La comida en el sector del lujo
- 30 sept 2025
- 2 Min. de lectura
Actualizado: 11 ene
¿Por qué las marcas de lujo están utilizando comida como parte de su identidad?
La comida evoca emociones primarias (nostalgia, confort, placer) y permite crear contenidos multisensoriales en plataformas dominadas por lo visual. Para las marcas, asociarse con alimentos o convertir alimentos en objeto de diseño multiplica la posibilidad de viralidad y el engagement con audiencias jóvenes, sobre todo Gen Z, que revalorizan experiencias cotidianas como signos de estatus.

Cómo se han unido el lujo y la comida: cuando los alimentos se convierten en identidad de marca.
El lujo ha encontrado en la comida un aliado inesperado: desde campañas que usan tomates, mantequilla o pastelería hasta pop-ups y productos comestibles firmados por casas de moda. Este fenómeno no es solo un guiño estético: la comida funciona como atajo sensorial que ayuda al público a imaginar la textura, el aroma y la experiencia de un producto y, por extensión, a percibir exclusividad y deseo.
Casos y ejemplos recientes (Loewe, Jacquemus y otros)
Marcas como Loewe y Jacquemus han utilizado alimentos (tomates, mantequilla, pasteles) como conceptos recurrentes en campañas, productos y activaciones: desde clutches con forma de tomate hasta pop-ups y fragancias inspiradas en hojas de tomate. Estos ejemplos demuestran cómo el meme → producto o la idea sensorial puede convertirse en estrategia de marca.

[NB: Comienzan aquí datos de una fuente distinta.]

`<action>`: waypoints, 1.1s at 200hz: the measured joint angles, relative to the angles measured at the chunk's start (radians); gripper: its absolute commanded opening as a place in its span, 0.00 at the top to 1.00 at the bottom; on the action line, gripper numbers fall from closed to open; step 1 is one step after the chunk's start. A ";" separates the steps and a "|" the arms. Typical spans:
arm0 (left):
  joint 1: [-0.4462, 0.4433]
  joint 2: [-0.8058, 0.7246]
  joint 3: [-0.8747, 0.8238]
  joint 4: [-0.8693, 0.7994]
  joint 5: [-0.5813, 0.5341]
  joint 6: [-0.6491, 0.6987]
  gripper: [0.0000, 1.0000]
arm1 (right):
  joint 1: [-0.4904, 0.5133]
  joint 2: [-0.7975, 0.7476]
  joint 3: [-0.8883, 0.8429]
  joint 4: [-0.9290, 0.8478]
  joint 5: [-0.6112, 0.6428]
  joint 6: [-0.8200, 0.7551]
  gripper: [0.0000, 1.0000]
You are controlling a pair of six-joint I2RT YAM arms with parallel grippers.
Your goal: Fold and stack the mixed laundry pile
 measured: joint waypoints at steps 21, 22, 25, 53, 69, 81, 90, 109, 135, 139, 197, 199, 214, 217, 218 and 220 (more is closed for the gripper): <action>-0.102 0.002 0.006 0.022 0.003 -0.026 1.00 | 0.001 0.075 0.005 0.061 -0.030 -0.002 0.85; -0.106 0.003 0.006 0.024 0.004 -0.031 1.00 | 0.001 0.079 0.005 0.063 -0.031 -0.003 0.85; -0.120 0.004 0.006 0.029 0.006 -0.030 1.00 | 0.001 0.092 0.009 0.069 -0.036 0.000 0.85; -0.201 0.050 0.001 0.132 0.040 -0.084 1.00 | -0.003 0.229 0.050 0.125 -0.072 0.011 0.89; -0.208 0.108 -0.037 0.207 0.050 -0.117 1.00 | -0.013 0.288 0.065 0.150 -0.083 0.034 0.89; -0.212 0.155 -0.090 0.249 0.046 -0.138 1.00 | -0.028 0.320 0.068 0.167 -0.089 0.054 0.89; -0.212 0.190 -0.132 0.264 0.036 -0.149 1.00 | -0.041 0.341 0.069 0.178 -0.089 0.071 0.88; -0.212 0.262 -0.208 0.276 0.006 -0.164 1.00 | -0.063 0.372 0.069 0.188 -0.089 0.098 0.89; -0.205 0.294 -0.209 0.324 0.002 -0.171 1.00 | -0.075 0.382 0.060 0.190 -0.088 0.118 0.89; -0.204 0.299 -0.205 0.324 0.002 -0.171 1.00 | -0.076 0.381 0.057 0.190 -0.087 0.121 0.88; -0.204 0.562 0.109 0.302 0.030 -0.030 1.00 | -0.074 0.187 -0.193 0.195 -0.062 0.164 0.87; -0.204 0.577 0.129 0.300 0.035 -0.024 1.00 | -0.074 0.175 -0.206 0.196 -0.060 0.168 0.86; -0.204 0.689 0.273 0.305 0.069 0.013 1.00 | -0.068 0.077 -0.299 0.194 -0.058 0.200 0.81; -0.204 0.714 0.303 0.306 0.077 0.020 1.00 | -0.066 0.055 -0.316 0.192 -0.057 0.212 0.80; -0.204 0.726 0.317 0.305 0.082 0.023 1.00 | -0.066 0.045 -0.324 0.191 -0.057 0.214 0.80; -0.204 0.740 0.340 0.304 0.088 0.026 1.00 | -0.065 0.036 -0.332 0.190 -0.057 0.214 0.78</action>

Implicaciones para branding, diseño web y dirección creativa
Branding / Identidad visual: integrar alimentos en la narrativa de marca requiere coherencia: paletas que recuerden sabores, texturas gráficas que evoquen tacto, iconografía y storytelling que sitúen el alimento como metáfora de valores (artesanía, frescura, tradición).

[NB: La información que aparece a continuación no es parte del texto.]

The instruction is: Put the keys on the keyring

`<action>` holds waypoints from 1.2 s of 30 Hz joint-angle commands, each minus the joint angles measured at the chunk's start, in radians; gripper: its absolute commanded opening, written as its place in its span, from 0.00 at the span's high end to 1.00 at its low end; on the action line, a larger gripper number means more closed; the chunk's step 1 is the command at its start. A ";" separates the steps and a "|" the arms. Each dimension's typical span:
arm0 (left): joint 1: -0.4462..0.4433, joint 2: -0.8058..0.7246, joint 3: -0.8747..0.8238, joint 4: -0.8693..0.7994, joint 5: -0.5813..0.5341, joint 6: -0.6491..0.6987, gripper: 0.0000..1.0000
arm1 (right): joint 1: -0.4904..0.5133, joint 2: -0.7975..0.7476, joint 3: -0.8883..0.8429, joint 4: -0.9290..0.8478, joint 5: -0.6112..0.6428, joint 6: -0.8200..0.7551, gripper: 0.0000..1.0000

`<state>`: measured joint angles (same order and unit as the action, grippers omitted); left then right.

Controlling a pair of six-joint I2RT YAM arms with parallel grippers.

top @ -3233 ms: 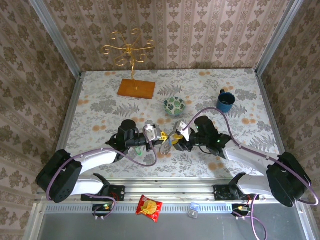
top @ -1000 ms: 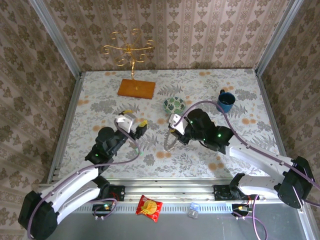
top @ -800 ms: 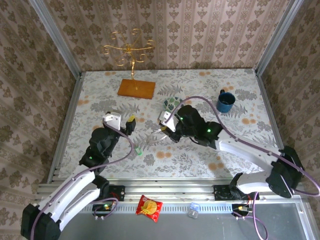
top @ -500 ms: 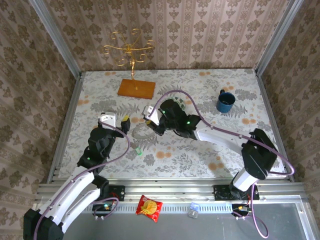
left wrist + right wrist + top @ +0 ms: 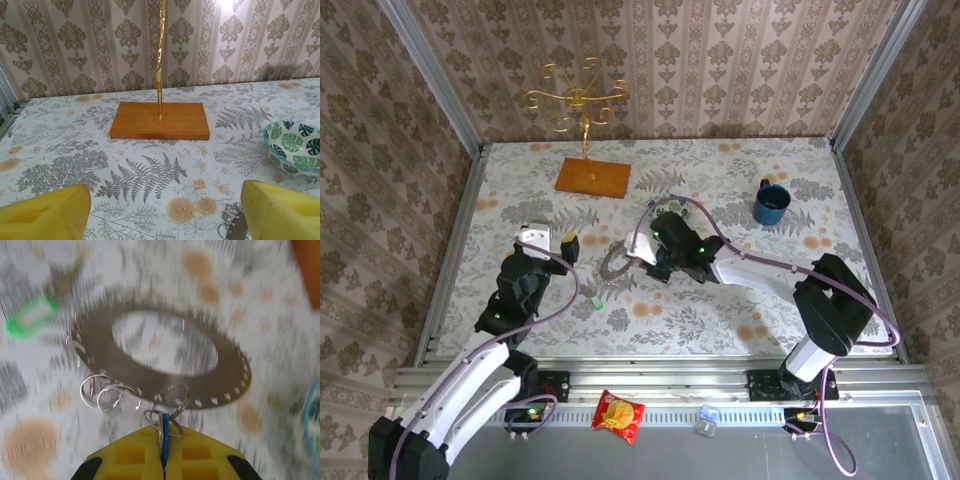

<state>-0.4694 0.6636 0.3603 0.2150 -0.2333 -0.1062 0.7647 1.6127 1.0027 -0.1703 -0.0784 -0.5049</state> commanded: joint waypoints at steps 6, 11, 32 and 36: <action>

Packaging: diseñar para el unboxing y la foto social —packaging que invite a ser compartido— multiplica el alcance orgánico; piensa en materiales, textura y mensajes microcopy que cuenten una historia (origen, receta, proceso).
Diseño web / UX: la experiencia digital debe extender la sensación sensorial: uso de microinteracciones, imágenes detalladas, videos de producto en contexto y módulos que expliquen la procedencia o el “por qué” del alimento dentro de la propuesta de marca.
Dirección de arte: coordinar fotografía gastronómica, estilismo y tipografía para que el alimento no distraiga sino que complemente la identidad; la dirección creativa debe orquestar la emoción y la usabilidad.
La comida se ha convertido en un recurso estratégico y a menudo rentable dentro del universo del lujo. No es solo un ornamento: es un lenguaje sensorial que, bien tratado, refuerza identidad, provoca conversación y convierte.